The art of letting go

The art of letting go

My current travelling plans requires me to do two things: first, move out of my student apartment and second, select items that I have to take on my trip. Isn’t this a perfect moment to evaluate the possessions I gathered in the last few years? What do you really need to ‘survive’? What things make you truly happy? A deeper question to ask yourself is if things as clothing, electronics, books, etc, really make you happy?

I found it the perfect time to cleanup all my stuff and start my new life path fresh. Ever since I watched the documentaire on minimalism, I was fascinated by reducing the amount of stuff around me to the essentials.

These aspects are not new to me. About a year ago I already did a 30 day challenge on decluttering my belongings. This was inspired by the documentaire I mentioned before. The idea is to let go of one item more each day. On the first day you discard one item, the second day two things, the third day three belongings, etc. You can imagine this ramps up really quickly! I had a lot of fun doing this as you really start to dig in what you have. I liked the pacing the challenge as well. A slow start and ramping up really quickly.

The underlying goal of moving out of my student apartment was to let go of as much as possible. For example with furniture, only the bed that I made myself I kept.
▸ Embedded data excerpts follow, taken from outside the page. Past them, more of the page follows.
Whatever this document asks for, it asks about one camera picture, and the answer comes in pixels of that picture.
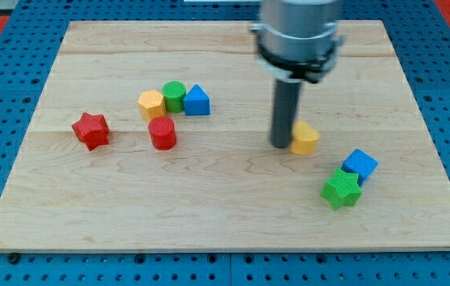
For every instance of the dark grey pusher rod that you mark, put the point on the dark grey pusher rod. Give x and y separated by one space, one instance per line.
285 102

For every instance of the yellow heart block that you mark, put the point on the yellow heart block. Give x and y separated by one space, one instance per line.
304 139

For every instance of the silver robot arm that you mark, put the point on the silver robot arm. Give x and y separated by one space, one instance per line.
296 42

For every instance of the blue cube block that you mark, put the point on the blue cube block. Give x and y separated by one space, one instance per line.
361 163

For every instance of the blue triangle block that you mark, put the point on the blue triangle block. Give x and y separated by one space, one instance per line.
196 102

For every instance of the green star block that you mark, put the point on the green star block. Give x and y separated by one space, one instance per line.
341 189

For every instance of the green cylinder block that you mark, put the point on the green cylinder block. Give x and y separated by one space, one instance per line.
174 93

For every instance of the red cylinder block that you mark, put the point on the red cylinder block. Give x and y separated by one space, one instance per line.
162 133

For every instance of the yellow hexagon block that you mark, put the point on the yellow hexagon block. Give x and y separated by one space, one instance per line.
152 104

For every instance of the wooden board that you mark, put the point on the wooden board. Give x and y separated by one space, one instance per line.
222 187

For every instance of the red star block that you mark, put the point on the red star block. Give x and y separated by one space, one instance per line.
92 130
All other furniture, which was a mix of random stuff I collected over 8 years, I discarded. Items such as books I cut in half. I figured that only the books that really inspired me were worth keeping. The same with clothing. During the last months I removed about half of my t-shirts, pants, shoes, and sweaters. Only the ones that I liked or were brand new I kept.

Part of this process is letting go of the these items. The Japanese cleaning-guru Marie Kondo truly inspired me. Here technique is acknowledging the item you have in front of you and saying ‘thank you’. Appreciating what it meant for you in your life. I followed this process with every possession that left my life and it felt really good. Some kind of peaceful energy fills the room. You start to become really present. Being aware of the moment you throw something out. I suggest trying it out for yourself!

With all these items being removed from my life, I also wanted them to find new owners who could use them again. A few items I could sell but most I just put at the front door of the apartment building with a sign ‘FREE TO TAKE’. To my surprise, within a day almost all the things were gone! I guess free does sell 😉

Letting go for me is, again, a trust challenge. Having faith that if you let go of something, new stuff, people, and challenges will flow into your life. It is important, and I have difficulty with this, to realise the ‘things’ are meaningless without context and a proper use case. The hard thing for me is decouple the purchase value with the actual value for me. If something cost a lot of money, I have much more difficulty in letting go, even when the actually value the item brings me is low. This is a ‘scarcity’ mindset. Fearing that you will run out of money. Fearing that the item can still be useful when you need it, although this could be 10 years from now or even never. The urge to keep it is large.

Something that brings you tremendous value is of course worthwhile to keep. In the contrary, things that have low value for you only block the path in front of you. Letting go creates space, frees up time, and increases mental clarity. It creates new possibilities and new doors will open. What is it that you need to let go of?